Membrane Properties for Permeability Testing: Skin versus Synthetic Membranes

Strat-M is a new polymeric version of the skin membrane that has been developed by EMD Millipore. CDR researchers compared this new membrane with real human skin and found it is much better than cellulose acetate, another polymeric membrane which was used in the past. The study suggests that Strat-M can be used as a cheap alternative for screening topical formulations and actives for the pharmaceutical, cosmetic, and personal care industries.

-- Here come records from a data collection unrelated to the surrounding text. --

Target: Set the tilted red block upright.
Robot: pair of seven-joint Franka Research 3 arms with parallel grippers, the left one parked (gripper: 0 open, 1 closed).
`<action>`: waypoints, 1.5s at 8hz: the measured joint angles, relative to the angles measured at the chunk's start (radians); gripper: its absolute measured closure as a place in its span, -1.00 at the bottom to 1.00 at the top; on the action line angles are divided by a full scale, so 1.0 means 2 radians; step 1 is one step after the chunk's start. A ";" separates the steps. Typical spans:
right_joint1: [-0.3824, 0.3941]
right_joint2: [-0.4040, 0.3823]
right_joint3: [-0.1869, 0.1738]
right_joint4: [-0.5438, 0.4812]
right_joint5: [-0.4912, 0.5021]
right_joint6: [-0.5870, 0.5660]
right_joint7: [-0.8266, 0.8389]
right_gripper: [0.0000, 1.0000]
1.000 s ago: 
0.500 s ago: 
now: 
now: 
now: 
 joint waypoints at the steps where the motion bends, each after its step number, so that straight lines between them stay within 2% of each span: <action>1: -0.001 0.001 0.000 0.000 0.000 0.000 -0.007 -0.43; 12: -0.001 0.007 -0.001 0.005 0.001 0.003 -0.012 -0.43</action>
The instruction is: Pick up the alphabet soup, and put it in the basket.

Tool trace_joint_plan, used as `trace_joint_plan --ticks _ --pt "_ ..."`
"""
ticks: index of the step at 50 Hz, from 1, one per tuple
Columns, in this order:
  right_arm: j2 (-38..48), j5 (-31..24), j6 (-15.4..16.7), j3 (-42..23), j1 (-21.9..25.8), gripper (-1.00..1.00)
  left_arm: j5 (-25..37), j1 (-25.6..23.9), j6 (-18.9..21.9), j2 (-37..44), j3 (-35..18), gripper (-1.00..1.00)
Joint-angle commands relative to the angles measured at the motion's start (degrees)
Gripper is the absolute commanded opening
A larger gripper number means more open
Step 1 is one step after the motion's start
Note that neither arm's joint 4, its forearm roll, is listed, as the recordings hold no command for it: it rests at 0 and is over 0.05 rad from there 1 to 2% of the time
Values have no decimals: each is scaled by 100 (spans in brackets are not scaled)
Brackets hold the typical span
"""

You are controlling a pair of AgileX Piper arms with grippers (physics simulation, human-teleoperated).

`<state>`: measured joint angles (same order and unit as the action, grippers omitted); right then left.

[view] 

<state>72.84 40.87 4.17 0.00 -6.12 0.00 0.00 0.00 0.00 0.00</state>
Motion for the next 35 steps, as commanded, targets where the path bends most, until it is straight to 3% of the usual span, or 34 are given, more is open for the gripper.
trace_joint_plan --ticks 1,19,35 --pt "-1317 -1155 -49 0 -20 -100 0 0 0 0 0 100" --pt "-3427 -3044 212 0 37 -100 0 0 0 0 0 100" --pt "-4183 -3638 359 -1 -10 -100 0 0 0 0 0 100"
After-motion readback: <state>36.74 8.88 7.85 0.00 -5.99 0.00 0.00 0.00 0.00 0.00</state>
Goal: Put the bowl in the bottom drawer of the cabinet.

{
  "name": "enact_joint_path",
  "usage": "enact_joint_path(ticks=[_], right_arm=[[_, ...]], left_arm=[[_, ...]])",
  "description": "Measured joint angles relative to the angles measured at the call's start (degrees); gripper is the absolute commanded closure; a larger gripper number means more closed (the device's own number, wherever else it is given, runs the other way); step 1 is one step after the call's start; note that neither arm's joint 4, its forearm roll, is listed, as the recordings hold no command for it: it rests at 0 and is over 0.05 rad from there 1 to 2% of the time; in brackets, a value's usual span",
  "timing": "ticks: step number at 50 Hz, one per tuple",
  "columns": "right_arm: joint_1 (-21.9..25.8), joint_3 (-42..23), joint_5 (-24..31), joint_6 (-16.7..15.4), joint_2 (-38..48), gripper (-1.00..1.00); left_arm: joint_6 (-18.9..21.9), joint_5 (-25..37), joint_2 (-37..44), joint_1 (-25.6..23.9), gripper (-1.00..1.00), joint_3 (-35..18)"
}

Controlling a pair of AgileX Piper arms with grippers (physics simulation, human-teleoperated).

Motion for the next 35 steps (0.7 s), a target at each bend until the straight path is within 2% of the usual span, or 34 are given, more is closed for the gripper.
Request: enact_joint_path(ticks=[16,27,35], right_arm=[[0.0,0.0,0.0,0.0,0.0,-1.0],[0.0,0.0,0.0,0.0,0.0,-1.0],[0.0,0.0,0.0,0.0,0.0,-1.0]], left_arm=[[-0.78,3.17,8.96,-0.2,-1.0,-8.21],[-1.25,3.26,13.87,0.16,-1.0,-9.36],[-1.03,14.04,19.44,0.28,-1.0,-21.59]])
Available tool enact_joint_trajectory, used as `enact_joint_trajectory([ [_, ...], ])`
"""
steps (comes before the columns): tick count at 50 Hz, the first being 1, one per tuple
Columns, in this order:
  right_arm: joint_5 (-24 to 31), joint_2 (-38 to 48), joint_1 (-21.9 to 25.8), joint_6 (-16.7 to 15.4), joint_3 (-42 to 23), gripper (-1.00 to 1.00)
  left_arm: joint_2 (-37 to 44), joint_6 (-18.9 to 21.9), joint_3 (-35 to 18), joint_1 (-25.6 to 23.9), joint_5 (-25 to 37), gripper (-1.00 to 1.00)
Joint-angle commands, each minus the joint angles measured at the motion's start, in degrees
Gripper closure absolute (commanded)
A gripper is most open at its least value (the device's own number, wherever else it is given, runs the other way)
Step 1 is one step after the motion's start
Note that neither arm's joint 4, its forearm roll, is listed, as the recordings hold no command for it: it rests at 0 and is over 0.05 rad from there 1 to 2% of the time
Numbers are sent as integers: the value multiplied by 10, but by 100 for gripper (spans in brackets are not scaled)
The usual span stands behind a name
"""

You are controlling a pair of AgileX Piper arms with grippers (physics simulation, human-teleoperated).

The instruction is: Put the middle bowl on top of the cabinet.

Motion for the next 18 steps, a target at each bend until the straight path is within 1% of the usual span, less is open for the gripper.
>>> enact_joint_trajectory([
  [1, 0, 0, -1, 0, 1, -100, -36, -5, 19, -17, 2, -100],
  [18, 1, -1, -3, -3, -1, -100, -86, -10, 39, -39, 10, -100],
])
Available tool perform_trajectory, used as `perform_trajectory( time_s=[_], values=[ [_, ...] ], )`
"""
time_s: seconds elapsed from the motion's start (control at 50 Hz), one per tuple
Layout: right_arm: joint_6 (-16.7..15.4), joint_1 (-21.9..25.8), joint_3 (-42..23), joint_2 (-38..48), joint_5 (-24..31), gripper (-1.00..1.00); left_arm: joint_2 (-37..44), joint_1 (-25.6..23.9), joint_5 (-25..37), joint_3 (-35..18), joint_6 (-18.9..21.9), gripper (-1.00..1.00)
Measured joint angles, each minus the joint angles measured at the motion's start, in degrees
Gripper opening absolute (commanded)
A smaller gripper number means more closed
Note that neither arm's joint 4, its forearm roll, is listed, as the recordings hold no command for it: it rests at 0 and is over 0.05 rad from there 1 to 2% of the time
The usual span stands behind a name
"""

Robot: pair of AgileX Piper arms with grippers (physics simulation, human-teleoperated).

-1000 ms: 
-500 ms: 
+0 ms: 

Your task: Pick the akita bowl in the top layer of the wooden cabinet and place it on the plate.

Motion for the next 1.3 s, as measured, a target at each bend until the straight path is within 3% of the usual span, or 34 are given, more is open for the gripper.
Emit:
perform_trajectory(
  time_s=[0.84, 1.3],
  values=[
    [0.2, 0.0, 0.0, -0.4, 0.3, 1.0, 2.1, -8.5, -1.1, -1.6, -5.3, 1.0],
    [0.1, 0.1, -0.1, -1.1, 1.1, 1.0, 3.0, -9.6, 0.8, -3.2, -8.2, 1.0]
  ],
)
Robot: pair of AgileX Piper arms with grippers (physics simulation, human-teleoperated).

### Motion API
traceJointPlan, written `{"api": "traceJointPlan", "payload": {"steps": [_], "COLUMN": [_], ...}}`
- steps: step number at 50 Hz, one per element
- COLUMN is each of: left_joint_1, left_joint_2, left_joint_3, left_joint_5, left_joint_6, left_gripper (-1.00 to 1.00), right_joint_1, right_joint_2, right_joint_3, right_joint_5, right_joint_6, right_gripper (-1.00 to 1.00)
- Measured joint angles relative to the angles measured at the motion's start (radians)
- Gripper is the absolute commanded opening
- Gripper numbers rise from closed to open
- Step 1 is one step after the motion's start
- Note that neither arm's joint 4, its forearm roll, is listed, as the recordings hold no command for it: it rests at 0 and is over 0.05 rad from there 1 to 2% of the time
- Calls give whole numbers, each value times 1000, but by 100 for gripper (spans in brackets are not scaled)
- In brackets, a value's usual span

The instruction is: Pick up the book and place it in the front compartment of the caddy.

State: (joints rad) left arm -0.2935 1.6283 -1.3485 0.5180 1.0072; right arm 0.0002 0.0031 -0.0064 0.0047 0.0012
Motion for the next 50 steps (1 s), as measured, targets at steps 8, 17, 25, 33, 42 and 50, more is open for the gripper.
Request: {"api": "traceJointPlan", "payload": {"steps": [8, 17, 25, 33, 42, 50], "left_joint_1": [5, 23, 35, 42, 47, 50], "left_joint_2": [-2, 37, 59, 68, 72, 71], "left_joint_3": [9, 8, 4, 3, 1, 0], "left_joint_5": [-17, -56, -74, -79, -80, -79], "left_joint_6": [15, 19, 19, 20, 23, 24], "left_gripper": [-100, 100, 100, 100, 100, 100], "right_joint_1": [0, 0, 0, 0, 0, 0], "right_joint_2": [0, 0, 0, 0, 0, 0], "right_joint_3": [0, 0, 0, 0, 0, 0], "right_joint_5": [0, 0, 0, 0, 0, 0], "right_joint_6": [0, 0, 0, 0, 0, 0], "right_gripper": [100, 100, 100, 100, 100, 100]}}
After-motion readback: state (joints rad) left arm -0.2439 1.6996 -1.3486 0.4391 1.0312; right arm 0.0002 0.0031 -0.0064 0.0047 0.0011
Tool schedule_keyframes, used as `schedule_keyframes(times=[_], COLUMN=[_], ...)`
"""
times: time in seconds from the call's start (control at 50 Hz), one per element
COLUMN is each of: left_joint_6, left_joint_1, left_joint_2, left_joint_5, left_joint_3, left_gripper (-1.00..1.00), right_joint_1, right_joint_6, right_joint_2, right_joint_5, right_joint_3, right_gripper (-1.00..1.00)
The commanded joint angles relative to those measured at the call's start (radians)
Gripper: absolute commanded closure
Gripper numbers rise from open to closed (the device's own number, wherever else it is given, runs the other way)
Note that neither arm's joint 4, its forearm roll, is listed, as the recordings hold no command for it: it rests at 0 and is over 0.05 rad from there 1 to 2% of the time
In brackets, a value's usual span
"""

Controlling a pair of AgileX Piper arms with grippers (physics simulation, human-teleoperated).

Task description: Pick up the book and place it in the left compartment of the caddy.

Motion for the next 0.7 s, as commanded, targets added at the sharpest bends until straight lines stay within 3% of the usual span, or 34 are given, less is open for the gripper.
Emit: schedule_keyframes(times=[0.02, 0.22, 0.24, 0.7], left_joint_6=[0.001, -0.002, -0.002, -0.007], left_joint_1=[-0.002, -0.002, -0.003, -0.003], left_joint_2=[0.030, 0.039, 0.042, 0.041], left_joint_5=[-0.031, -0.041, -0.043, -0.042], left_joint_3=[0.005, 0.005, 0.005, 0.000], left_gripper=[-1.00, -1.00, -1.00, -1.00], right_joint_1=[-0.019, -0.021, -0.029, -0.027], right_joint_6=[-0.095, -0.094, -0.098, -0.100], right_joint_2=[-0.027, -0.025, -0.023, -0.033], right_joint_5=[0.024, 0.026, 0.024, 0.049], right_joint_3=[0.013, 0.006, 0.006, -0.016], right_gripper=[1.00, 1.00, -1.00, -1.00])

In order to eliminate the need for biological membranes in pilot studies, synthetic membranes are often used. In most of the artificial membranes, either the aqueous domain (hydrophilic drug pathway) or the lipid domain (lipophilic pathway) of the skin is mimicked. However, there is a significant need for a synthetic membrane that can mimic both hydrophilic and lipophilic drug pathways, as seen in normal human skin. One of the synthetic membranes that has been used in diffusion studies for the past decade, is cellulose acetate (CA). CA is a simple, porous synthetic membrane for assessing topical formulation performance that acts as a barrier with no rate-limiting property. The limitation of CA as a porous membrane is that it completely does not correlate to human skin barrier properties. In addition, it may interact with some chemicals in a drug formulation which may affect drug permeation, consequently showing an incorrect drug permeability value.

One recently introduced synthetic membrane, that predicts both lipophilic and hydrophilic drug permeation with better correlation to human skin, is the Strat-M membrane. This membrane is a synthetic polymeric membrane for transdermal diffusion testing that is more predictive of diffusion in human skin without lot-to-lot variability or safety and storage limitations. This membrane is composed of multiple layers of polyether sulfone with a very tightly packed surface layer that creates a morphology resembling that observed in human skin.

The team compared the permeation of several compounds using human skin in vitro and two synthetic membranes, CA and Strat-M, in order to examine whether these artificial membranes can be useful for topical drug delivery testing/screening studies. The data obtained from this study suggests that hydrophilic compounds have higher permeation in Strat-M membranes compared with lipophilic ones. High variation in permeability values, a typical property of biological membranes, was not observed with Strat-M. In addition, the permeability of Strat-M was closer to that of human skin than that of cellulose acetate (CA>Strat-M>Human skin). With little or no lot-to-lot variability, Strat-M has the potential to be used for initial screening studies for formulations in place of human skin samples, which can then be used later on in the optimization process. The full research report was published in March 2018 in International Journal of Pharmaceutics.